IMO, you won’t get nuanced responses because there isn’t much nuance about it. It will not be beneficial to your kids to have them attending a school with more lower-income kids. And, really, the lower income kids aren’t going to magically perform better in the new environment.

This gets proven over and over. MCPS has been trying to do this with the Magnet programs and CES programs in ES being placed in lower-performing schools. It’s been tried in other areas as well and it rarely does anything to close the achievement gap.
Anonymous
Post 08/24/2019 10:37     Subject: Your experience with a 40% FARMS rate Middle School

Anonymous wrote:
Anonymous wrote:Howard county is currently being redistricted and the latest proposal moves 200 kids from one of the best middle schools( the one we will go in a few years) to the one with the highest FARM rate. The present FARM rate of this school is 52% and the target after redistricting will probably be 40%. The PAARC scores for this school hover in the 20 and 30 percents.

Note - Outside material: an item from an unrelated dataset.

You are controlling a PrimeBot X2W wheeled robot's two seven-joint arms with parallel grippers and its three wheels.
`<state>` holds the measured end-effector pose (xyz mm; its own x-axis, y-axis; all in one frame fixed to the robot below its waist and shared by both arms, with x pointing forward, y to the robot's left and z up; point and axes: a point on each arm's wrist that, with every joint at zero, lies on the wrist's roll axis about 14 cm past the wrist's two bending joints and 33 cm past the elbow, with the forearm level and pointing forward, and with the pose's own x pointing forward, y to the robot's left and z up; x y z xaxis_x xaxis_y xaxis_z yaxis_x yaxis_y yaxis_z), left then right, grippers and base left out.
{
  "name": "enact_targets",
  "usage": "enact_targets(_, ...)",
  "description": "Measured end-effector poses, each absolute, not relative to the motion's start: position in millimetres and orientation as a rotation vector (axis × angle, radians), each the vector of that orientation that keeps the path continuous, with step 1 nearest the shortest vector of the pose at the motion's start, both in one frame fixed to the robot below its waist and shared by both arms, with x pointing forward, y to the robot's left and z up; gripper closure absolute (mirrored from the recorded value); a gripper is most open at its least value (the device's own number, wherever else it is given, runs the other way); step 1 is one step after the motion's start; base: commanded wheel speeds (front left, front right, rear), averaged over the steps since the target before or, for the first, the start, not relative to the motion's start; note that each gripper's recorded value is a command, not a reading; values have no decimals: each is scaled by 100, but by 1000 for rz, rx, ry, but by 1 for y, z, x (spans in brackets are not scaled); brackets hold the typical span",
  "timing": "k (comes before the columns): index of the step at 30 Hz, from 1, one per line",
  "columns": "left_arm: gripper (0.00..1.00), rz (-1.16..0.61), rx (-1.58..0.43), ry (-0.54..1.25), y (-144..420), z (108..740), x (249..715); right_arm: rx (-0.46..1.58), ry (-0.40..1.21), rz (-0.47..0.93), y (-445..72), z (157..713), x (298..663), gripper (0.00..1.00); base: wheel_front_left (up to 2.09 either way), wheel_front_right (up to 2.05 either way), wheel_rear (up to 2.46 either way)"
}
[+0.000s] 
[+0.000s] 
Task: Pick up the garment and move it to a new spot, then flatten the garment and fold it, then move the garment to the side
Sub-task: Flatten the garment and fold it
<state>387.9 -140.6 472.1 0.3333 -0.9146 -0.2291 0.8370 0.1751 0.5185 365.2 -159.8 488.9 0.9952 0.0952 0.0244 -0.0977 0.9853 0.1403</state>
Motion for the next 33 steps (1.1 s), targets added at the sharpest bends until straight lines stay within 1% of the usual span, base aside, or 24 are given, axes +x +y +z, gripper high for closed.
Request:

Now the usual cries of not wanting our kids to go t those schools, crime, home values are doing the rounds and I'm not claiming to be above those. But in all honesty, I didn't go to school here and I'm trying to understand what our experience there might be like. We are currently in a < 5% FARMS rate elementary. middle and high school pyramid. I feel some of the hesitancy, including my own, might be people not really knowing what the new school is like.

I am truly trying to have an open mind and trying to understand what my kids would lose by going here. I don't believe 3 years of middle school make or break your life. Does this truly give my otherwise v protected kids a window into the world that's out there or is peer pressure and the price of poor choices too high in middle school. If your kids attended such a middle school coming from an elementary school like described, what was your experience and the pros and cons of this.


Ask for a tour and get a feel for the place. Attend a pta meeting and chat with the parents.


This isn’t really going to help. The school environment is going to change at both schools.

Your suggestion might be an option if the OP were moving into a new area. OP is not moving into a new area. She already owns a home.